About this exercise: Every entry below should appear in the answer exactly as written, apart from the pictures.

Records from a data collection

※

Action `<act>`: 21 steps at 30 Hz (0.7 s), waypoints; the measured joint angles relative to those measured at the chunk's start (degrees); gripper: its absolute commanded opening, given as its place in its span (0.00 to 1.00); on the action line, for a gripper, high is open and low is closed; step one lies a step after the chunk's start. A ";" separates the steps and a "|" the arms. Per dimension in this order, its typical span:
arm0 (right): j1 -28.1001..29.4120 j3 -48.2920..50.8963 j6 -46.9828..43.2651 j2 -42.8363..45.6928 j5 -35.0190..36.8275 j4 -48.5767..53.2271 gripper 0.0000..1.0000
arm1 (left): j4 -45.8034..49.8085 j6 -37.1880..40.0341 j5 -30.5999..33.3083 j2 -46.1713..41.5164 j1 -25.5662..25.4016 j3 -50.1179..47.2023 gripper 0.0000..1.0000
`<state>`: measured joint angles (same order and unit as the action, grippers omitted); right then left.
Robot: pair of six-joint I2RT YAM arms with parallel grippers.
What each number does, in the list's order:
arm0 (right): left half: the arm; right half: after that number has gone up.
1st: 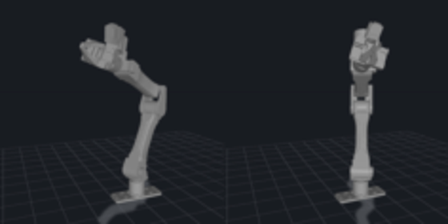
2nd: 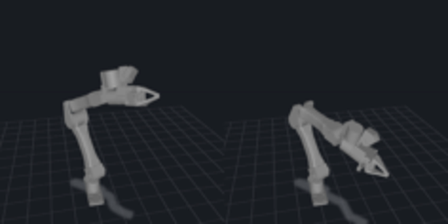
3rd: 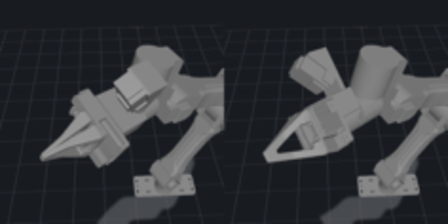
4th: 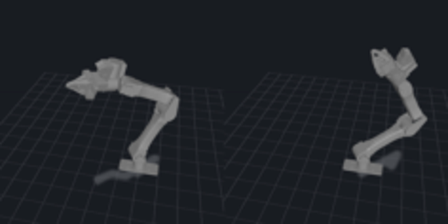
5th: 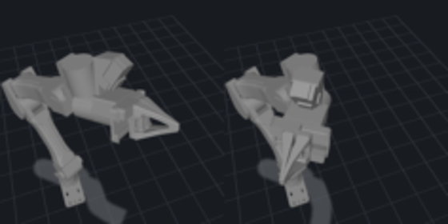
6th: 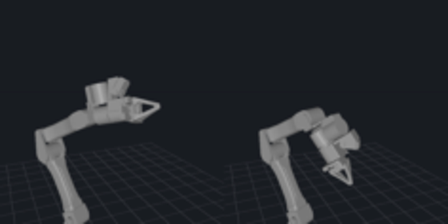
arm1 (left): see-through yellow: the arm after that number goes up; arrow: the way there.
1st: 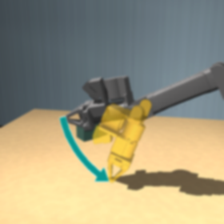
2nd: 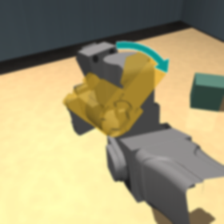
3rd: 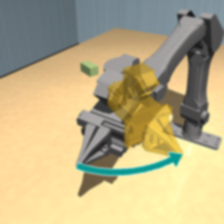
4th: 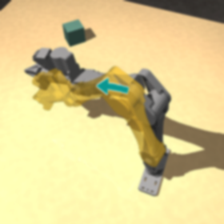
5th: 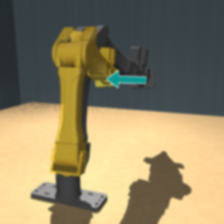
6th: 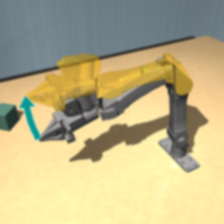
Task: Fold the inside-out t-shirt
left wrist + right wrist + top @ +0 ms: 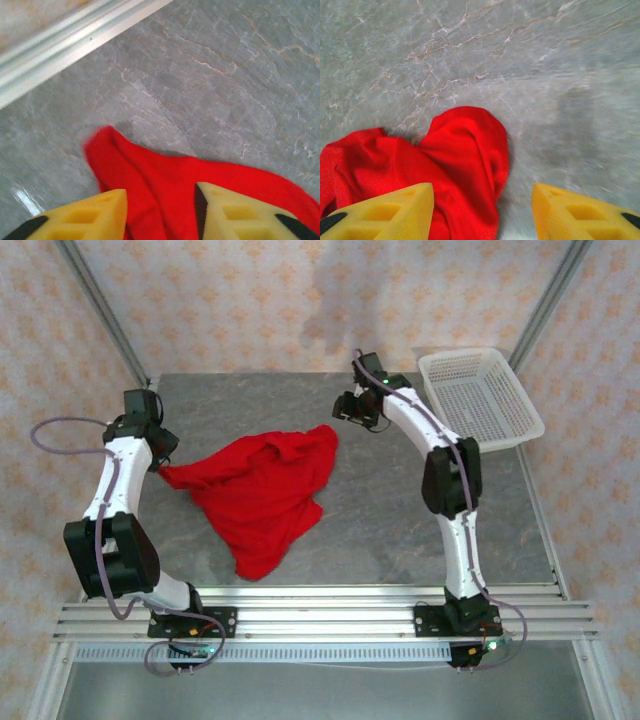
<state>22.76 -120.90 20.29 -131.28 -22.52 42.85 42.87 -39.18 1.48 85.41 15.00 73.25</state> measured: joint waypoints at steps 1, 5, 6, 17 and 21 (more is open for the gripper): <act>0.26 -1.62 0.63 -2.29 -0.37 -0.24 0.55 | 0.07 0.00 -0.02 -0.55 0.00 -0.02 0.51; 1.16 -10.36 2.27 -11.96 -2.62 0.63 0.56 | 0.76 0.22 -0.74 -4.28 0.00 -0.46 0.53; 1.33 -12.94 2.45 -14.21 -3.13 1.07 0.55 | 0.87 0.26 -1.27 -5.53 0.00 -0.96 0.54; 1.95 -20.85 4.04 -19.58 -3.85 5.53 0.00 | 5.90 2.80 -8.09 -6.73 0.00 -7.91 0.58; 1.66 -12.15 3.45 -10.80 -2.78 4.02 0.00 | 6.36 3.65 -10.73 -2.49 0.00 -8.57 0.45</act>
<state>24.43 -133.05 23.75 -142.08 -25.30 46.87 49.23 -35.53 -9.26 82.91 15.00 64.69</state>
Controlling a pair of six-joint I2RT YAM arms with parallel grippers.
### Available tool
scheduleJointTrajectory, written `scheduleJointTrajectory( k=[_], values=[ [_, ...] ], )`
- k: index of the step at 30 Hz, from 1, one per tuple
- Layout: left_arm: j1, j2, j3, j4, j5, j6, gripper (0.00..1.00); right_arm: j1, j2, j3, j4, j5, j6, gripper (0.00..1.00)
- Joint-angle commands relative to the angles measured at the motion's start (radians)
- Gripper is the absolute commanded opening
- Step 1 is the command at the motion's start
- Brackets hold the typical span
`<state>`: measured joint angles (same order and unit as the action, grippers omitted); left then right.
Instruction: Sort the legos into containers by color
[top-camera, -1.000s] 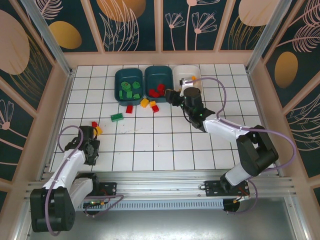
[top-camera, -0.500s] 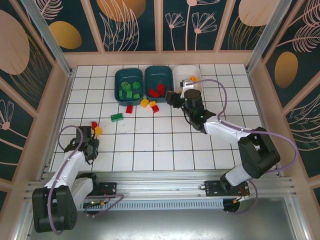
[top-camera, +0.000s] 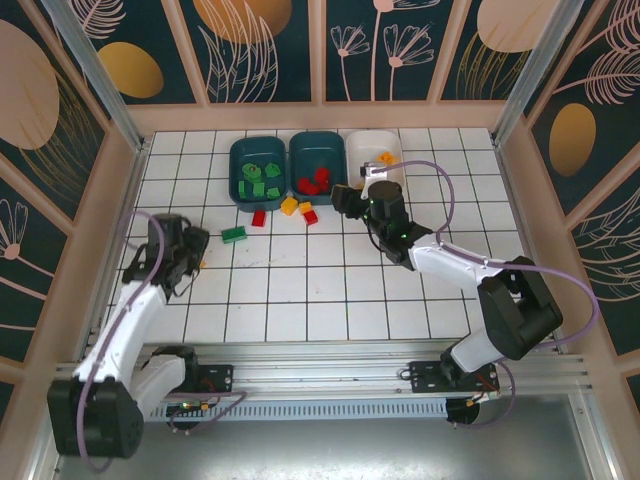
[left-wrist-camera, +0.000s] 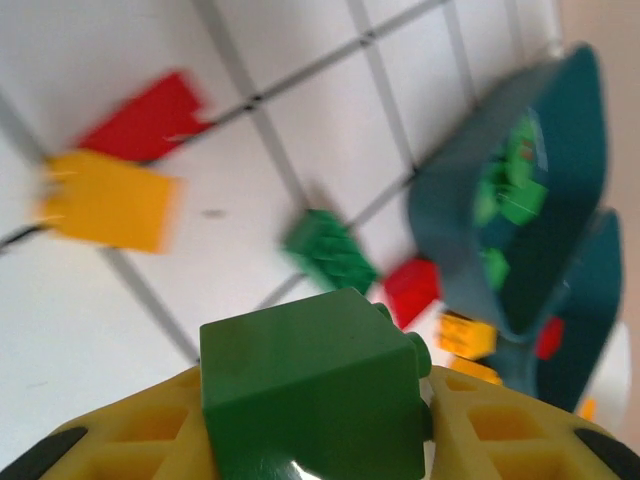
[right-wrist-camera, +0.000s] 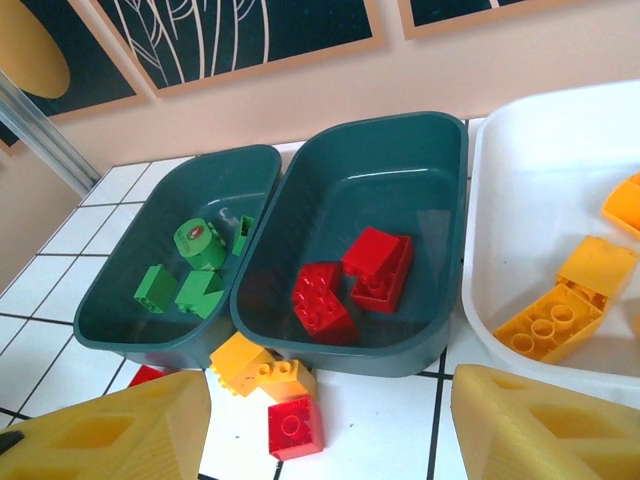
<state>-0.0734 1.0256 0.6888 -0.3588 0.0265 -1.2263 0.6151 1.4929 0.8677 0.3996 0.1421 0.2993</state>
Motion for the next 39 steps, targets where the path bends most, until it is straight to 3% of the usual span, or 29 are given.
scheduleJointTrajectory(
  k=[1, 6, 13, 17, 21, 25, 27, 34, 39],
  values=[
    [-0.045, 0.189, 0.122, 0.188, 0.045, 0.079, 0.15, 0.008, -0.037, -0.017, -0.016, 0.035, 0.027, 0.65],
    [-0.075, 0.521, 0.418, 0.297, 0.012, 0.185, 0.16, 0.012, -0.046, -0.029, -0.075, 0.017, 0.042, 0.65],
    [-0.084, 0.958, 0.866, 0.190, 0.055, 0.272, 0.21, 0.023, -0.096, -0.034, -0.195, 0.042, 0.042, 0.65],
    [-0.084, 1.087, 0.985, 0.166, 0.088, 0.272, 0.23, 0.026, -0.127, -0.026, -0.257, 0.065, 0.032, 0.65],
    [-0.084, 1.095, 1.004, 0.169, 0.104, 0.302, 0.43, 0.028, -0.168, -0.033, -0.295, 0.082, 0.019, 0.66],
    [-0.086, 1.011, 0.958, 0.158, 0.115, 0.334, 0.77, 0.027, -0.189, -0.044, -0.321, 0.095, 0.000, 0.67],
    [-0.086, 0.926, 0.877, 0.181, 0.100, 0.343, 0.98, 0.030, -0.193, -0.049, -0.326, 0.107, -0.008, 0.67],
    [-0.090, 0.644, 0.549, 0.188, 0.024, 0.436, 0.99, 0.045, -0.201, -0.120, -0.262, 0.096, -0.021, 0.67],
    [-0.094, 0.639, 0.402, 0.138, -0.028, 0.540, 0.99, 0.057, -0.189, -0.185, -0.182, 0.079, -0.019, 0.67]
  ],
)
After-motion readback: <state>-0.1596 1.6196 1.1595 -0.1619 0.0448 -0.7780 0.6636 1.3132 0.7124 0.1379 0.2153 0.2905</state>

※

Expected output:
Action `<act>`: 21 steps at 30 Hz (0.7 s), waypoints; the measured joint angles relative to those measured at the chunk's start (degrees); gripper: its absolute commanded opening, given as its place in its span (0.00 to 1.00); on the action line, for a gripper, high is open and low is closed; step one lies a step after the chunk's start. A ";" separates the steps and a "|" the arms. Per dimension in this order, its typical span:
arm0 (right): j1 -28.1001..29.4120 j3 -48.2920..50.8963 j6 -46.9828..43.2651 j2 -42.8363..45.6928 j5 -35.0190..36.8275 j4 -48.5767..53.2271 gripper 0.0000..1.0000
arm1 (left): j4 -45.8034..49.8085 j6 -37.1880..40.0341 j5 -30.5999..33.3083 j2 -46.1713..41.5164 j1 -25.5662..25.4016 j3 -50.1179..47.2023 gripper 0.0000..1.0000
`<state>`: measured joint angles (same order and unit as the action, grippers omitted); right then left.
Robot: pair of six-joint I2RT YAM arms with parallel grippers.
What each number does, in the list's order:
arm0 (right): left half: the arm; right half: after that number has gone up.
1st: 
2nd: 
3rd: 
4th: 
5th: 
6th: 
arm1 (left): see-through yellow: the arm after that number goes up; arrow: the way there.
1st: 
2nd: 
3rd: 
4th: 
5th: 
6th: 
Task: Fold the inside-out t-shirt
left wrist + right wrist + top @ +0 ms: 
<state>22.76 -120.90 20.29 -131.28 -22.52 42.85 42.87 -39.18 1.48 85.41 15.00 73.25</state> measured: joint waypoints at steps 1, 5, 6, 17 and 21 (more is open for the gripper): <act>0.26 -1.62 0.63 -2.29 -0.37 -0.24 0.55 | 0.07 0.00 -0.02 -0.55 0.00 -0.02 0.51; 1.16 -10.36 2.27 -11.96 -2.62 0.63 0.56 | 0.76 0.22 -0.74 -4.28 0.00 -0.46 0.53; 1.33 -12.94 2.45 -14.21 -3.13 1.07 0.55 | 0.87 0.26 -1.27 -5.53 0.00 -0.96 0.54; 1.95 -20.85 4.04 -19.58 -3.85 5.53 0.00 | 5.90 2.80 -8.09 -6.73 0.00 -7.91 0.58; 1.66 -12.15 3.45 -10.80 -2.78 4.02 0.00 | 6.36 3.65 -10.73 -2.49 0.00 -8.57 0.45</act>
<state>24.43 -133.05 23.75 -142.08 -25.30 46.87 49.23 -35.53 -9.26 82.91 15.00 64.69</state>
Controlling a pair of six-joint I2RT YAM arms with parallel grippers.
### Available tool
scheduleJointTrajectory, written `scheduleJointTrajectory( k=[_], values=[ [_, ...] ], )`
- k: index of the step at 30 Hz, from 1, one per tuple
- Layout: left_arm: j1, j2, j3, j4, j5, j6, gripper (0.00..1.00); right_arm: j1, j2, j3, j4, j5, j6, gripper (0.00..1.00)
- Joint-angle commands relative to the angles measured at the motion's start (radians)
- Gripper is the absolute commanded opening
- Step 1 is the command at the motion's start
- Brackets hold the typical span
`<state>`: measured joint angles (same order and unit as the action, grippers omitted); left then right.
Instruction: Sort the legos into containers by color
[top-camera, -1.000s] 
[top-camera, -0.500s] 
[top-camera, +0.000s] 
[left-wrist-camera, +0.000s] 
[right-wrist-camera, +0.000s] 
<state>-0.0734 1.0256 0.6888 -0.3588 0.0265 -1.2263 0.6151 1.4929 0.8677 0.3996 0.1421 0.2993</state>
Motion for the next 39 steps, targets where the path bends most, until it is straight to 3% of the usual span, or 29 are given.
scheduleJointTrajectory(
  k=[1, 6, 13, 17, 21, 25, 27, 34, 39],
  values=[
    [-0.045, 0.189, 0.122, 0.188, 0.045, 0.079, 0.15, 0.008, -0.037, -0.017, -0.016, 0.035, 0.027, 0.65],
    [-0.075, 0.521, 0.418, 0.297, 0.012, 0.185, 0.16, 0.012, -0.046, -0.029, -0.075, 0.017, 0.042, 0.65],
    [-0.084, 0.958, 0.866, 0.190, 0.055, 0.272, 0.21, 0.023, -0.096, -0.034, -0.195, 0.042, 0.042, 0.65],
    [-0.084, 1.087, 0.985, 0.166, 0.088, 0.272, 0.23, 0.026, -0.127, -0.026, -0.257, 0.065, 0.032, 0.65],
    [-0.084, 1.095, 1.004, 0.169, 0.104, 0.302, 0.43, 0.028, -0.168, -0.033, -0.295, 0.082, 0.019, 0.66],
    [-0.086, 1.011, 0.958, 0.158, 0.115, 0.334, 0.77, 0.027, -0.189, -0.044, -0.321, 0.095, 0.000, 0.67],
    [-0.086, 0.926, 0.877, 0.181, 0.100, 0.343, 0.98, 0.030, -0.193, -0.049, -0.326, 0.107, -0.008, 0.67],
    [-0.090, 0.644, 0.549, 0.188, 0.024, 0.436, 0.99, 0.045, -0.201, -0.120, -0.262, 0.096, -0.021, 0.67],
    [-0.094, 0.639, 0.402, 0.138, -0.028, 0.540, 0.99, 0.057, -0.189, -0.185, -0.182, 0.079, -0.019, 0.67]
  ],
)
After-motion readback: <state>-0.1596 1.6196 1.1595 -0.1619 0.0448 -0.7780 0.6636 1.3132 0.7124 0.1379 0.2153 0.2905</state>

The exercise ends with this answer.